┌─ Data extract

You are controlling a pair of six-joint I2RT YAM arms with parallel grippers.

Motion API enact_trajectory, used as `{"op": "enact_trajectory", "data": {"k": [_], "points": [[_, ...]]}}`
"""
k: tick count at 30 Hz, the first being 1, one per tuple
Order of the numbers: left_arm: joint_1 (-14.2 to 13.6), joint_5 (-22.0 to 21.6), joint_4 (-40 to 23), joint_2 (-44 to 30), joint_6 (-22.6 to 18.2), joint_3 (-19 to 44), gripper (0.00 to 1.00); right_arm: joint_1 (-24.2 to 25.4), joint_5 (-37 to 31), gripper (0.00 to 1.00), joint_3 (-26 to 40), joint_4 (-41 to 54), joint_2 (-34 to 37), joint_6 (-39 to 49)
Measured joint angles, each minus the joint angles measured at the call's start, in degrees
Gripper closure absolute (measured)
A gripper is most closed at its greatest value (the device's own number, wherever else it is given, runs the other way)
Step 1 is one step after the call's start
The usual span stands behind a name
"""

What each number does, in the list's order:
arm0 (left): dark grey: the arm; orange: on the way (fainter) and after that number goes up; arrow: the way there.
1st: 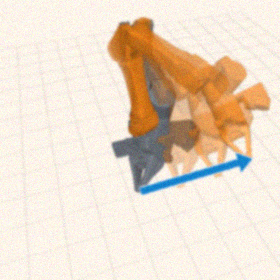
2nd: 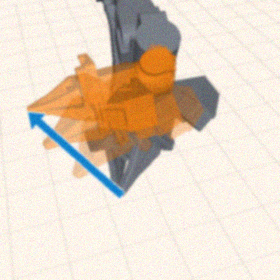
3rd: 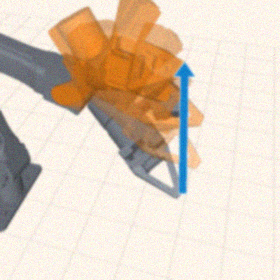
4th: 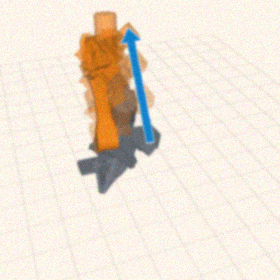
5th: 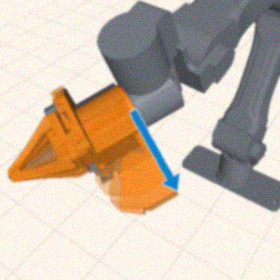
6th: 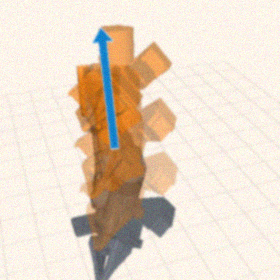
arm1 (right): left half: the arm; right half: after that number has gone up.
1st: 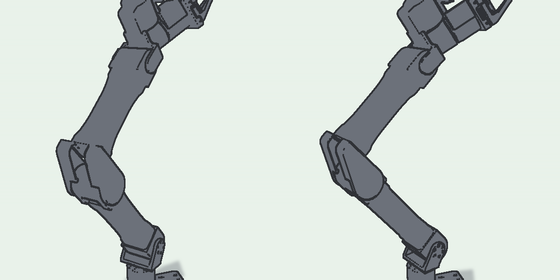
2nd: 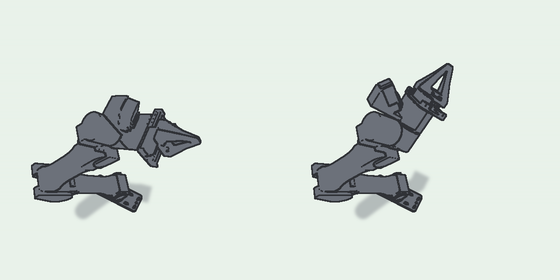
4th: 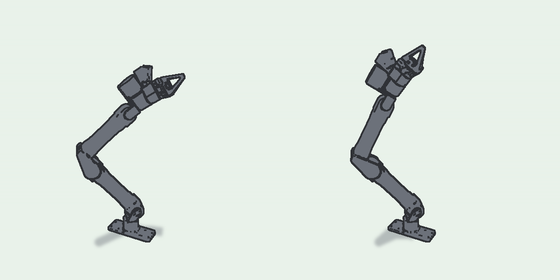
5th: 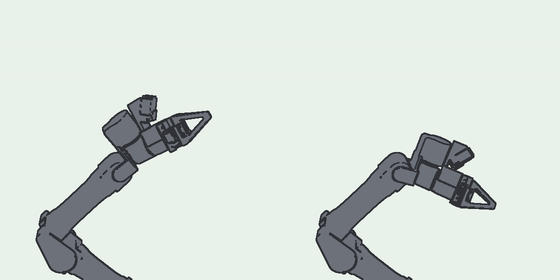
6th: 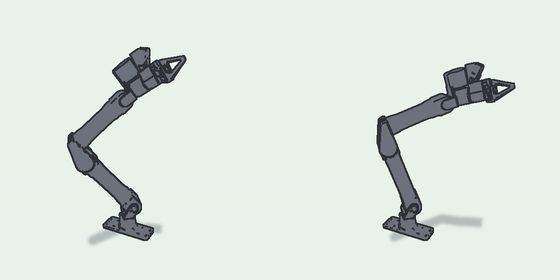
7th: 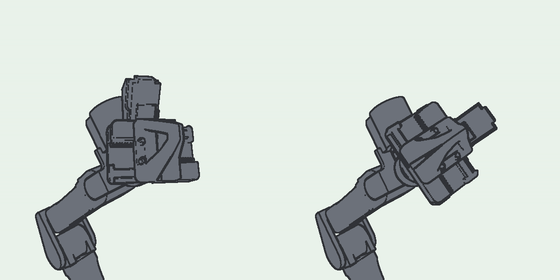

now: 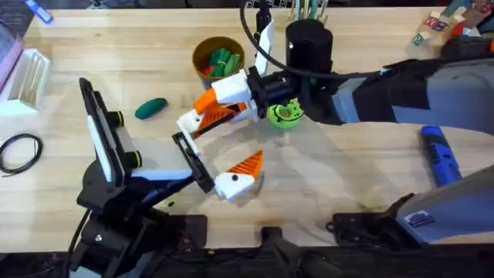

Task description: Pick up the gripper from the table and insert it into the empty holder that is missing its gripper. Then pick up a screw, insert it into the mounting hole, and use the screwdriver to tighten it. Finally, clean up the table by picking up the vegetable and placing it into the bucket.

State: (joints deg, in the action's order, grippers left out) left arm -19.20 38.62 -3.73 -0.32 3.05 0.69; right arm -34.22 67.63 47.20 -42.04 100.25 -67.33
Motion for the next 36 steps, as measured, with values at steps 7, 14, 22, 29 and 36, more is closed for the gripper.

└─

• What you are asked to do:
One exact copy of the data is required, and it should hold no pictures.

• Output of the exercise:
You are controlling a pair of six-joint I2RT YAM arms with parallel grippers.

Motion API enact_trajectory, used as `{"op": "enact_trajectory", "data": {"k": [_], "points": [[_, ...]]}}`
"""
k: tick count at 30 Hz, the first being 1, one per tuple
Order of the numbers: left_arm: joint_1 (-14.2 to 13.6), joint_5 (-22.0 to 21.6), joint_4 (-40 to 23), joint_2 (-44 to 30), joint_6 (-22.6 to 18.2), joint_3 (-19 to 44), gripper (0.00 to 1.00); right_arm: joint_1 (-24.2 to 25.4), joint_5 (-37 to 31), gripper (0.00 to 1.00), joint_3 (-26 to 40), joint_4 (-41 to 54), joint_2 (-34 to 37), joint_6 (-39 to 49)
Measured joint angles, each minus the joint angles measured at the call's start, in degrees
Gripper closure absolute (measured)
A gripper is most closed at its greatest value (the device's own number, wherever else it is given, runs the other way)
Step 1 is one step after the call's start
The usual span stands behind a name
"""

What each number does, in the list's order:
arm0 (left): dark grey: the arm; orange: on the way (fainter) and after that number goes up; arrow: the way there.
1st: 
2nd: 
3rd: 
4th: 
5th: 
6th: 
arm1 (right): left half: the arm; right half: after that number has gone up.
1st: 
2nd: 
4th: 
5th: 
6th: 
7th: 

now: 

Task description: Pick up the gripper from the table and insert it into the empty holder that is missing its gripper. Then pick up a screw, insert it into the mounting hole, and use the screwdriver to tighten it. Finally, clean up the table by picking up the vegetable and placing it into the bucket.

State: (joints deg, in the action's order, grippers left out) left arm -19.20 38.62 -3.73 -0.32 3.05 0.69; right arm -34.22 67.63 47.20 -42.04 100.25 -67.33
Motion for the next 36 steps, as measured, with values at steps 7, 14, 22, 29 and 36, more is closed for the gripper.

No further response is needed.